### WHAT IS REQUIRED:
Only the lines from the start of the data through the line with "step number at" belong in the copy. Restate them word for word, minus the pictures.

[Start of section]

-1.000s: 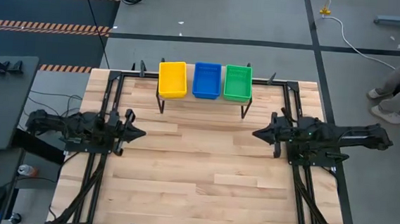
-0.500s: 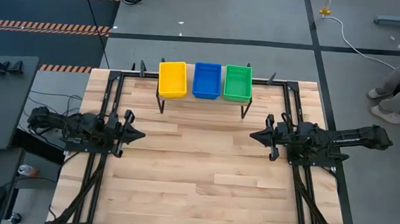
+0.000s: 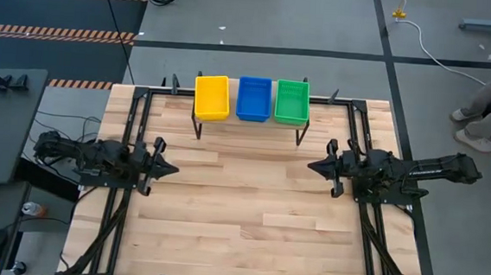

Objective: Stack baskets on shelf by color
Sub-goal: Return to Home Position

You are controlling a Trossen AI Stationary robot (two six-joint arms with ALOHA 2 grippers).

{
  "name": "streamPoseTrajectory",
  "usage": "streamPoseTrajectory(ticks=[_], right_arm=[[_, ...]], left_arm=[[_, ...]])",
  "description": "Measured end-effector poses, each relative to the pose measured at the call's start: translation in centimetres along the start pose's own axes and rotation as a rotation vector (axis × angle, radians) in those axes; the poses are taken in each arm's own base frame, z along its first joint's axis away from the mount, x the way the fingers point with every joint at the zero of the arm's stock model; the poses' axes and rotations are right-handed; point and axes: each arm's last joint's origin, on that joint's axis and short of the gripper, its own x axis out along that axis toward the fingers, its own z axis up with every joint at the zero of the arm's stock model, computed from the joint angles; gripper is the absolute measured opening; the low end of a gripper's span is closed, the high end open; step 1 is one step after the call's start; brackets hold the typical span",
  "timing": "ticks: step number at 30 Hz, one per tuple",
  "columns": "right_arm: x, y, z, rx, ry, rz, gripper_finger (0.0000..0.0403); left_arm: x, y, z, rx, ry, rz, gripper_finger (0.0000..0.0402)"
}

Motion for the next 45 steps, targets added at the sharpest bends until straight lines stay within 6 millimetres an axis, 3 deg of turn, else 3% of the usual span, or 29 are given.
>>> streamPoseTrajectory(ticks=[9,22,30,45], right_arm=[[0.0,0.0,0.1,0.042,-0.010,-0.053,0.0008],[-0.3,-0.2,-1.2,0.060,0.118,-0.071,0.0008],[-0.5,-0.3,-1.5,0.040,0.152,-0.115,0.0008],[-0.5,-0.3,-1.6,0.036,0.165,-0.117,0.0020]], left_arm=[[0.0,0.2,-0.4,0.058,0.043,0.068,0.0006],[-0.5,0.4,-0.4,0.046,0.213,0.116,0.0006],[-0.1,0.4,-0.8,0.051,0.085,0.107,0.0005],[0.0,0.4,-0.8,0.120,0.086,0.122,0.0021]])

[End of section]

### PROBLEM SOLUTION:
-1.000s: 
-0.500s: 
+0.000s: 

Objective: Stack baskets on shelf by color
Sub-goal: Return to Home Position

You are controlling a Trossen AI Stationary robot (two six-joint arms with ALOHA 2 grippers).

{
  "name": "streamPoseTrajectory",
  "usage": "streamPoseTrajectory(ticks=[_], right_arm=[[_, ...]], left_arm=[[_, ...]])",
  "description": "Measured end-effector poses, each relative to the pose measured at the call's start: translation in centimetres along the start pose's own axes and rotation as a rotation vector (axis × angle, radians) in those axes; the poses are taken in each arm's own base frame, z along its first joint's axis away from the mount, x the way the fingers point with every joint at the zero of the arm's stock model; the poses' axes and rotations are right-handed; point and axes: each arm's last joint's origin, on that joint's axis and short of the gripper, its own x axis out along that axis toward the fingers, its own z axis up with every joint at the zero of the arm's stock model, computed from the joint angles; gripper is the absolute measured opening; the low end of a gripper's span is closed, the high end open; step 1 is one step after the call's start; brackets hold the typical span",
  "timing": "ticks: step number at 30 Hz, one per tuple",

The submitted response is complete.